More laughter. Something peered at him from behind a tree. Goral twisted in his saddle, but whatever it was, it was gone. Chuckles echoed down like raindrops. Childish laughter slithered up from the roots. Goral heard wood scrape against wood. He caught glimpses of pale flesh or tangled bark, never in the same place twice.
‘Steady, brothers,’ Goral said as he tried to control his restive steed. ‘We are the hunters here. What we have claimed, they cannot take back.’ As he spoke, the laughter ceased. Silence fell.
Then, the crackling. Not of balefire, but like twigs snapping. One of his warriors gestured with his sword. ‘I saw something,’ he gurgled. ‘In that tree.’ Goral looked. The tree was a stunted thing, sheared in half by some long-ago axe stroke. In the flickering glare of the fallen torches, he could make out something moving. Many somethings.
Then, cackling, shrieking, they spilled out of the cloven tree, crooked bark-talons reaching. Pest-swollen flesh popped and tore as they swarmed over Goral’s warriors, biting and clawing. They moved quickly, like dead leaves caught in a cold wind. A Rotbringer stumbled, clutching at his torn throat. Another was yanked upwards, into the shadowy canopy, legs kicking. More of them descended on his knights, knocking them from their horses. Armour buckled and split as blows rained down. Shields splintered and shivered apart. Axes and swords were yanked from hands, or left embedded in trees. Bellowing warriors were mobbed by dozens of spirits and dragged away. Chaos hounds were pulled howling beneath the roots by unseen claws.

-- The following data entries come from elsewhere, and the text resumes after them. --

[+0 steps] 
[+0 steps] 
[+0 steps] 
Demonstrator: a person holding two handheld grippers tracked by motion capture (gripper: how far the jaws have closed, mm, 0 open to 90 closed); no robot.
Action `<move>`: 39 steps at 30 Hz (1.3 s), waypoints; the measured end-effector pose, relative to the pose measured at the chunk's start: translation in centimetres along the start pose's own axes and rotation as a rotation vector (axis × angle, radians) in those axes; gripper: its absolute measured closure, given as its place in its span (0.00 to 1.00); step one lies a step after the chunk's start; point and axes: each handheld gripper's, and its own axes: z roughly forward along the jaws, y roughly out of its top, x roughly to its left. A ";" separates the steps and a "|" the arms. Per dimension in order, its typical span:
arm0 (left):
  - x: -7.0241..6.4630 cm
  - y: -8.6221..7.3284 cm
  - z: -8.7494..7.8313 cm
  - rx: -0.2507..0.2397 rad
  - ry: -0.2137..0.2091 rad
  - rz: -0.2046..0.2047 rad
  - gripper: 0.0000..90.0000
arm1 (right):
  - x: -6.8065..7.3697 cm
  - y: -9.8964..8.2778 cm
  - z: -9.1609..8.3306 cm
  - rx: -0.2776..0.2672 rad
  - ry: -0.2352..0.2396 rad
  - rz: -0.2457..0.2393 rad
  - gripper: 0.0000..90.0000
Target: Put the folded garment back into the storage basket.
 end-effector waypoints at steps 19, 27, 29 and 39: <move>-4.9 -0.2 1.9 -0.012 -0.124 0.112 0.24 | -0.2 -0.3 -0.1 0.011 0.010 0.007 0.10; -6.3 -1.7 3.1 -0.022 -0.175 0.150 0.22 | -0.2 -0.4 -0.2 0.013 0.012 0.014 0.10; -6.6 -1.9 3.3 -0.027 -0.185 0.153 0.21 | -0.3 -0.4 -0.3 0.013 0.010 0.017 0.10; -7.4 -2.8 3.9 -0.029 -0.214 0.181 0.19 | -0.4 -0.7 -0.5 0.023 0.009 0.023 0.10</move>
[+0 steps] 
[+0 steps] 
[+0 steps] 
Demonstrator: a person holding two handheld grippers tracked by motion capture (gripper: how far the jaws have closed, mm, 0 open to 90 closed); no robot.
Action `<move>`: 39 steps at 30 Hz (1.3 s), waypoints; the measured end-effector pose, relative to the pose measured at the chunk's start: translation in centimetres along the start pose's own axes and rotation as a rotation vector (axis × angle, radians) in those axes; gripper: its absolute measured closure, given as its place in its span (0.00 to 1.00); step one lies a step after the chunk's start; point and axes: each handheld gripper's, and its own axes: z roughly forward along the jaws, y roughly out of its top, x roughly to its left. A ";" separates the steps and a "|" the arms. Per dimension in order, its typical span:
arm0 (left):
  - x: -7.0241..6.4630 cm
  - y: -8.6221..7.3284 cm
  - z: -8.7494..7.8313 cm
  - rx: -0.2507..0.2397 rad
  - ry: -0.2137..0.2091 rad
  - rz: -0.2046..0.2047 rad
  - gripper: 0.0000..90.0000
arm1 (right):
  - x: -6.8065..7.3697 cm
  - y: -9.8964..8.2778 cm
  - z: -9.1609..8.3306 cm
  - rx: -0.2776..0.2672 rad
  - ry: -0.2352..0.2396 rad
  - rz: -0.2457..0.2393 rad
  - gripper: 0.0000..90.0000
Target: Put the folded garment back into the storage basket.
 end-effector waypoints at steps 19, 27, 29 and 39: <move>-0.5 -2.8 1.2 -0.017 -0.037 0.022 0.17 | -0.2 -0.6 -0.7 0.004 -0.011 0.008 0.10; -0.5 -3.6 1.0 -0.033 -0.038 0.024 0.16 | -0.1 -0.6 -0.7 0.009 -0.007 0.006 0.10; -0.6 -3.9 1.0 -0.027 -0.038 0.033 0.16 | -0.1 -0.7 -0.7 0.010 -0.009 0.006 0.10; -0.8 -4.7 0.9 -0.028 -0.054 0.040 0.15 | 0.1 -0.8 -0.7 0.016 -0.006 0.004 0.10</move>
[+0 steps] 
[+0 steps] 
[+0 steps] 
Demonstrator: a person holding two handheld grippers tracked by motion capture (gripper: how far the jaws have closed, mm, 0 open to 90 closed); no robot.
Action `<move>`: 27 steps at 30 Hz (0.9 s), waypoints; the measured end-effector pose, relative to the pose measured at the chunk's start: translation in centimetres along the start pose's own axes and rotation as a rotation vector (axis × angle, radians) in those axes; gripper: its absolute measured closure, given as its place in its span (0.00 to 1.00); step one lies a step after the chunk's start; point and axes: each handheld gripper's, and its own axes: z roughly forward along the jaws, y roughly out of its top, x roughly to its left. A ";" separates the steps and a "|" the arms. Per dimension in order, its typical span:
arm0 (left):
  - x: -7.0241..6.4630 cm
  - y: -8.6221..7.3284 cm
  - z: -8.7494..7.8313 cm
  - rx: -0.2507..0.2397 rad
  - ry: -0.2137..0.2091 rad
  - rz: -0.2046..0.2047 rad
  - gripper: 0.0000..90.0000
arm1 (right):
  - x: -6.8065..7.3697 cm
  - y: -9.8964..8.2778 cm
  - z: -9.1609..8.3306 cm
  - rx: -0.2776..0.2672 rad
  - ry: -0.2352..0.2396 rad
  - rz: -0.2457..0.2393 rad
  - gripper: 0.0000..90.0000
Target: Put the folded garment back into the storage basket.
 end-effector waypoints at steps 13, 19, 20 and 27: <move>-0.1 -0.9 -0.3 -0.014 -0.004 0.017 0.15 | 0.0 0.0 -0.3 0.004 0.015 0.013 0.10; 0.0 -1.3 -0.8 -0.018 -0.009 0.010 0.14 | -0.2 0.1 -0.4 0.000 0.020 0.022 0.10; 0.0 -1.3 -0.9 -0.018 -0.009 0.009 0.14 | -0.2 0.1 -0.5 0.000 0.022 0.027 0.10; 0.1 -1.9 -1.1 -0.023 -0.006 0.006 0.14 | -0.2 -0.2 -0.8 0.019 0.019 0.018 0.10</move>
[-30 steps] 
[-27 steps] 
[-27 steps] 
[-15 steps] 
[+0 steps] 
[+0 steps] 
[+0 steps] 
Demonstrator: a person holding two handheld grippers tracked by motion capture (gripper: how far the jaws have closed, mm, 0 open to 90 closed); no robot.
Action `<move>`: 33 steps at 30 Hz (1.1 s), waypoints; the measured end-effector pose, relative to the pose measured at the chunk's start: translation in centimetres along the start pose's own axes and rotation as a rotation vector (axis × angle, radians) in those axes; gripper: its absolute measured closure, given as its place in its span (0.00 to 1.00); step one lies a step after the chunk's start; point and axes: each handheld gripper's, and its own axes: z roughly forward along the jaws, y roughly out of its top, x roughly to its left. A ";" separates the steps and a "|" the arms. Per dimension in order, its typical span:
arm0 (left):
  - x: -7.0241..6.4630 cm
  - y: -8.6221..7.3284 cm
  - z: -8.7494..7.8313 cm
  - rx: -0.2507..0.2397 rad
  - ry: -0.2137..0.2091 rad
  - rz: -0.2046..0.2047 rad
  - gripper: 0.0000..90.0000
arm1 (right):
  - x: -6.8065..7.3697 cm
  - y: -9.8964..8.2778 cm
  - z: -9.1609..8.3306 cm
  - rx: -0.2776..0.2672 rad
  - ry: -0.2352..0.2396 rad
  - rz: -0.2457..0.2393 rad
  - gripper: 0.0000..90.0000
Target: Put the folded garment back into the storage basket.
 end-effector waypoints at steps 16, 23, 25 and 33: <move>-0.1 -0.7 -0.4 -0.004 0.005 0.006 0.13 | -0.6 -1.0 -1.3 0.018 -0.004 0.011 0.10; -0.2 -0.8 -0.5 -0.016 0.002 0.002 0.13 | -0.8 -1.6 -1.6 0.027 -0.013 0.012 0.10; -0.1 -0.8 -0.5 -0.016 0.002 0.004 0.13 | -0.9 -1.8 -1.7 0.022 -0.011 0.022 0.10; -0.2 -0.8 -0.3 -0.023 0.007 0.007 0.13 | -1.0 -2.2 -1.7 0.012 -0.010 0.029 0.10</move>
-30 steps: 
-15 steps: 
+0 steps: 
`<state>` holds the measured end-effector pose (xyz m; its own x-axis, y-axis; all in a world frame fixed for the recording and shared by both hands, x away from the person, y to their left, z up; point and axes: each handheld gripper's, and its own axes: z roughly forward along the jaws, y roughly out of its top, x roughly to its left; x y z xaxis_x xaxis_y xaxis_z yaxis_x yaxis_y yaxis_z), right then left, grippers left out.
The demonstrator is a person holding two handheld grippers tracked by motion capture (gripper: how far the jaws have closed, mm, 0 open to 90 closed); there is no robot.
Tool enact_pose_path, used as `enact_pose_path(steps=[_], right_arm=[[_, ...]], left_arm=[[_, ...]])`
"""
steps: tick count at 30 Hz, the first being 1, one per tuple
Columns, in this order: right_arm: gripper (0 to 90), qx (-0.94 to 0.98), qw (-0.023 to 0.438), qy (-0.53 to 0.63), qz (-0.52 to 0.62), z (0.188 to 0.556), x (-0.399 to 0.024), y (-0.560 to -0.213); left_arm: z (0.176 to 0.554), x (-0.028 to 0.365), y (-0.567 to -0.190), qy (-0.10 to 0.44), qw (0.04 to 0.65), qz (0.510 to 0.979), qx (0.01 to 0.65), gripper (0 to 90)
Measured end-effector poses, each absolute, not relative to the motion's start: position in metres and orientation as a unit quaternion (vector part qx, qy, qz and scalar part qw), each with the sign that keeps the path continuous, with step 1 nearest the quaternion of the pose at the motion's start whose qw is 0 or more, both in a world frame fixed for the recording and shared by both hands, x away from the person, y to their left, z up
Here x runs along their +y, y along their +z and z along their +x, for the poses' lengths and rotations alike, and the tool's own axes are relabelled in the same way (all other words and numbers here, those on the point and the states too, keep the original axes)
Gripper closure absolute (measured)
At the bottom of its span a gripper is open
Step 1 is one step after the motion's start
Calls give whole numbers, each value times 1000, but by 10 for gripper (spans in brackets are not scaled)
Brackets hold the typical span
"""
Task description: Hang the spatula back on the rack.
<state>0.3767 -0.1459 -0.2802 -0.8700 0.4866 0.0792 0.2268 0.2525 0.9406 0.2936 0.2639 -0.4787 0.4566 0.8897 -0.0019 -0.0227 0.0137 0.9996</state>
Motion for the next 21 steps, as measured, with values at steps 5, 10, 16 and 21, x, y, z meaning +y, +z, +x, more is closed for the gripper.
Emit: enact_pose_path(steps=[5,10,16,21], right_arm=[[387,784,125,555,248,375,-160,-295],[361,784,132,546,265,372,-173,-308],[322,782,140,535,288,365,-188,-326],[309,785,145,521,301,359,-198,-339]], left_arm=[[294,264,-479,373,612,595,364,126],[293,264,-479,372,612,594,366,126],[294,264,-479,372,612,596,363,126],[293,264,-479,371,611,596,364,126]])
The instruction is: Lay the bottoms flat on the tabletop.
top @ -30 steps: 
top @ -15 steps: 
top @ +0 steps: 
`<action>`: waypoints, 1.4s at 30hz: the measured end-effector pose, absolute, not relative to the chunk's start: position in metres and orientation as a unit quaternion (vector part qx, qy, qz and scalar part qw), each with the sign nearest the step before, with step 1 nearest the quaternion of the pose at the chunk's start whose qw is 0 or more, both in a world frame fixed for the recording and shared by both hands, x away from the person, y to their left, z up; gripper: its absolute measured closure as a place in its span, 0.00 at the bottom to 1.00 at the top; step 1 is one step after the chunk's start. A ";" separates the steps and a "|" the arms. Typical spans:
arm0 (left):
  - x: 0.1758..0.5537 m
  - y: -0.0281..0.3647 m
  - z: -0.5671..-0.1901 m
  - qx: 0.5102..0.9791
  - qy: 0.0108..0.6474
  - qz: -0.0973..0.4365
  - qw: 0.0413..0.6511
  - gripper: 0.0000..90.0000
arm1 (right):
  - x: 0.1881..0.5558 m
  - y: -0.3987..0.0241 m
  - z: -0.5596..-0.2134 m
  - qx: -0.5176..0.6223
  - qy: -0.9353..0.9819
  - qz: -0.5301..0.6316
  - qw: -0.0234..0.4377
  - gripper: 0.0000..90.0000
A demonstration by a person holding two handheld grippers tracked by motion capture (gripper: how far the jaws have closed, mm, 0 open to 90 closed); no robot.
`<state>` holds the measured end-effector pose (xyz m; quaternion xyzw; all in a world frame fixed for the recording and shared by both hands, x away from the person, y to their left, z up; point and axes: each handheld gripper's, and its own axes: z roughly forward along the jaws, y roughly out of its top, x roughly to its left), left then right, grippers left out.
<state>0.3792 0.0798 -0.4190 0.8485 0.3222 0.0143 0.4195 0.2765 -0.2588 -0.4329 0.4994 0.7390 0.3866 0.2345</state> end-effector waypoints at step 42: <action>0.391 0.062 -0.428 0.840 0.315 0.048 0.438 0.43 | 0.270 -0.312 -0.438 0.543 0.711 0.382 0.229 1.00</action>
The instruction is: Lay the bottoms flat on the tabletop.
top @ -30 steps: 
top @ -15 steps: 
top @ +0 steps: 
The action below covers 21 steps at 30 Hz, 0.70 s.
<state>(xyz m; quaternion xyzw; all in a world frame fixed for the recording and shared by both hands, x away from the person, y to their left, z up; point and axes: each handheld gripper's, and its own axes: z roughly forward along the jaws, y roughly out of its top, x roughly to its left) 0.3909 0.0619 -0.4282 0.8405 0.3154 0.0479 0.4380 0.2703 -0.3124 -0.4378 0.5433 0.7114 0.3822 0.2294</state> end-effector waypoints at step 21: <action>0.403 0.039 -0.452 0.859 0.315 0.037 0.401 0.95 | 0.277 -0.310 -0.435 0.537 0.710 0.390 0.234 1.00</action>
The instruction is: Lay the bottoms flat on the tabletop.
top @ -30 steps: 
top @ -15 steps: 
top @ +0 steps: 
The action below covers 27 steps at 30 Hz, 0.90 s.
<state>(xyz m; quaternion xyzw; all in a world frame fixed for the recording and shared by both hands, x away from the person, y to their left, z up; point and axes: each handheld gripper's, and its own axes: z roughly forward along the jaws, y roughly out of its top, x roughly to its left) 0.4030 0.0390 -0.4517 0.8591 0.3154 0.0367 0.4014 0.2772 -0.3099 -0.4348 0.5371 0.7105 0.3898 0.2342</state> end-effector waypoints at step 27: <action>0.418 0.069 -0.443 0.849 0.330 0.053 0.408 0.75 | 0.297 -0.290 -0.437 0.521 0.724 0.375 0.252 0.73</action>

The blessings of Nurgle granted strength and durability, but those gifts were useless here. Cyclones of stabbing bark talons and gnashing fangs tore even the most doughty Rotbringer to bloody strips. ‘Back, fall back,’ Goral roared. He lashed out with his axe, removing a groping claw. ‘Leave me,’ he snarled as the cackling tree spirits crowded around Blighthoof. They had the faces of aged children, stretched taut across bones of root and vine. Teeth like splinters tore at his legs and Blighthoof’s neck. The horse-thing shrilled in agony and reared, lashing out with its hooves even as Goral swept his axe out, hacking at them savagely. The tree spirits retreated, but only for a moment.
Laughing, they scuttled across the trees and over the roots like insects, pursuing his remaining warriors as they retreated. Goral hauled on Blighthoof’s reins, turning his steed about. ‘Fall back to the heartstones,’ he bellowed. He couldn’t say whether any of the others heard him. He bisected a chittering spirit with Lifebiter and then turned Blighthoof away. He raced through the forest, and the tree spirits followed him, swooping and surging out of the dark. He fended them off with wild blows from his axe. Toying with me, he thought, as he bent low over Blighthoof’s neck.
He had heard stories about the malevolent spirits which lurked in the shadows of the forests. Things which were of the tree spirits, but apart from them. Twisted things, more savage and cruel than any daemon, for they were bound by no god’s will. Old things, blighted, embittered and monstrous. If these creatures infested the Writhing Weald, it was no wonder Nurgle desired its taming.
If he could make it back to the stones — shatter them, defile them — they might yet have a chance. The forest would grow weak. Goral looked around, trying to spot the light of the stones. But he saw only darkness, or the brief, bounding motion of a torch swiftly snuffed. He wondered whether Uctor was one of those. He’d lost sight of the hound-master in the attack. Goral hoped the warrior was still alive.
As soon as the thought had crossed his mind, he heard Uctor cry out, in pain or perhaps in challenge. Goral twisted Blighthoof about, pursuing the sound, and the horse-thing brayed in protest. ‘Uctor! Hold on my friend — I am coming,’ he shouted. If anyone could find their way back to the stones, it was Uctor.
‘This way my lord,’ Uctor’s voice called out, and Goral saw a spark of light. ‘Hurry! This way…’ Goral pointed Blighthoof towards the flickering of the hound-master’s torch. When he reached its light, he saw the torch on the ground, and Uctor standing just out of sight, gesturing to him. What was the fool doing? Trying to hide behind a tree? Goral grimaced. Perhaps he was injured.